In another study, “Relationship between a plant-based diet portfolio and cardiovascular disease risk: results from the Women’s Health Initiative (WHI) prospective cohort study”, researchers, in collaboration with investigators from the WHI, led by Simin Liu, at Brown University, assessed whether diets comprising a dietary portfolio of plant-based foods with health claims approved by the United States Food and Drug Administration to lower rates of ” bad âcholesterol (known as theâ wallet diet â) were associated with fewer cardiovascular disease events in a large group of postmenopausal women.

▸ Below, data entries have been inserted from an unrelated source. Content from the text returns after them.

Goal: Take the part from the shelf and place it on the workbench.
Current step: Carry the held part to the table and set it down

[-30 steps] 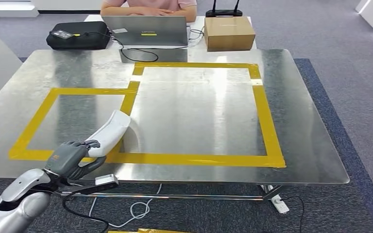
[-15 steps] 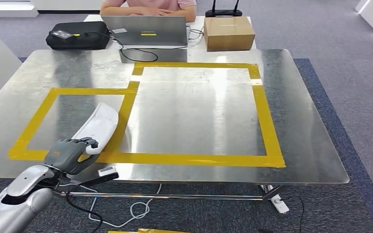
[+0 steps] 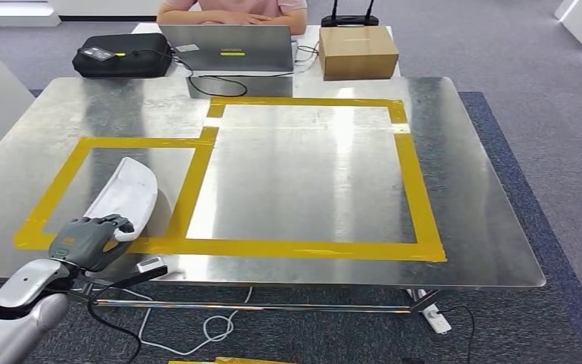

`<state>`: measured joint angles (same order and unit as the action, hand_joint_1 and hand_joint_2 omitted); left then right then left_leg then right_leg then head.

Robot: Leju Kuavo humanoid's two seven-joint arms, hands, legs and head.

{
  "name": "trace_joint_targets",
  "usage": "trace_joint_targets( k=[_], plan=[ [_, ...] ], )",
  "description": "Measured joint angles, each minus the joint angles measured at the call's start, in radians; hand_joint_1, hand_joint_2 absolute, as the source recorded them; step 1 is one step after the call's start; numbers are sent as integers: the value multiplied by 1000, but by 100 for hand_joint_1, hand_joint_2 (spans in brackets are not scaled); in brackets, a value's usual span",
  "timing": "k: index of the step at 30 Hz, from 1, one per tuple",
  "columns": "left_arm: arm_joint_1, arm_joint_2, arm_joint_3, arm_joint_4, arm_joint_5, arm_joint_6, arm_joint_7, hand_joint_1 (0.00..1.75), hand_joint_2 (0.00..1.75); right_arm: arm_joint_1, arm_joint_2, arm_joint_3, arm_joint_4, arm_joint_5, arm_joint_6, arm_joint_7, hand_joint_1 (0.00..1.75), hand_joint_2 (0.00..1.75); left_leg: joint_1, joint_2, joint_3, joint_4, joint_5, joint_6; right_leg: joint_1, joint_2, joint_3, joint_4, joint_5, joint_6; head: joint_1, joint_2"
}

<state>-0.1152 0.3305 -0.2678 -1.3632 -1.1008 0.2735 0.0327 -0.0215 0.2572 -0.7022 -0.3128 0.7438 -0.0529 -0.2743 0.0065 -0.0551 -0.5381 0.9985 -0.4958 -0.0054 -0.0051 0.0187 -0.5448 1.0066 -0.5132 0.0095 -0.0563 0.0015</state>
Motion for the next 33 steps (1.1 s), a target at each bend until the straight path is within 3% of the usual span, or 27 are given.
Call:
trace_joint_targets(
  k=[3,4,8,16,33],
  plan=[
    [1,-1,0,5,-1,2,0,0,175,0,-1,4,0,-1,0,0,0,0,0,0,0,0,0,0,0,0,0,0,0,0,0,0],
    [3,-1,1,7,-1,4,-2,0,175,0,-1,5,0,-1,0,0,0,0,0,0,0,0,0,0,0,0,0,0,0,0,0,0],
    [14,-3,3,13,30,6,-37,0,0,-1,-3,8,1,-3,0,0,0,0,0,0,0,0,0,0,0,0,0,0,0,0,0,0],
    [34,-8,20,13,77,43,-78,0,0,-2,-8,16,6,-13,-1,0,0,0,0,0,0,0,0,0,0,0,-1,0,0,0,0,0],
    [56,-18,66,11,71,95,-80,0,0,0,-16,33,11,-17,-8,2,0,0,-2,0,-1,3,-1,2,-3,0,0,-1,1,2,0,0]
  ],
)
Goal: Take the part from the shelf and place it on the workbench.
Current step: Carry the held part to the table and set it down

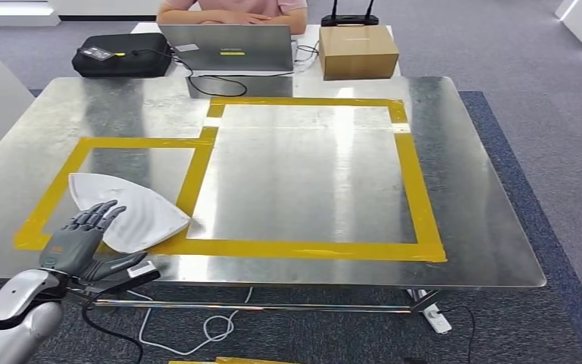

The “wallet diet” includes nuts; vegetable protein from soy, beans or tofu; viscous soluble fiber from oats, barley, okra, eggplant, oranges, apples and berries; plant sterols from fortified foods and monounsaturated fats found in olive and canola oil and avocados; with limited consumption of saturated fat and dietary cholesterol. Previously, two randomized trials had shown that reaching high target levels of foods included in the portfolio diet resulted in a significant decrease in “bad” cholesterol or low density lipoprotein (LDL-C) cholesterol, more than a traditional diet low in saturated fat. Cholesterol and diet education in one study and comparable to taking a cholesterol-lowering statin in another.
The researchers found:
Compared with women who followed the Portfolio diet less frequently, those closest to alignment were 11% less likely to develop any type of cardiovascular disease, 14% less likely to develop coronary heart disease, and 17% less likely to develop coronary heart disease. develop heart failure.
There was no association between more closely following the Portfolio diet and developing a stroke or atrial fibrillation.
âThese findings present an important opportunity, as there is still room for people to incorporate more cholesterol-lowering plant foods into their diets. as much as cholesterol lowering drugs. Still, an 11% reduction is clinically significant and would hit anyone’s minimum threshold for benefit. The results indicate that the wallet diet produces benefits for heart health, âsaid John Sievenpiper, lead author of the study at St. Michael’s Hospital, a Unity Health Toronto site in Ontario, Canada, and associate professor of science. Nutrition and Medicine at the University of Toronto.
Researchers believe the findings highlight possible opportunities for reducing heart disease by encouraging people to consume more foods from the Portfolio Diet.
“We also found a dose-response in our study, which means you can start small, adding one component of the Portfolio diet at a time, and see more heart health benefits as you add more. components, âsaid Andrea J. Glenn, lead study author and doctoral student at St. Michael’s Hospital in Toronto and nutritional sciences at the University of Toronto.
Although the study was observational and could not directly establish a cause-and-effect relationship between diet and cardiovascular events, the researchers believe it provides the most reliable estimate of the diet-heart relationship to date. due to its study design (including well-validated food frequency questionnaires administered at baseline and at year 3 in a large population of very dedicated participants).
Nonetheless, investigators report that these findings need to be explored further in additional populations of younger men or women.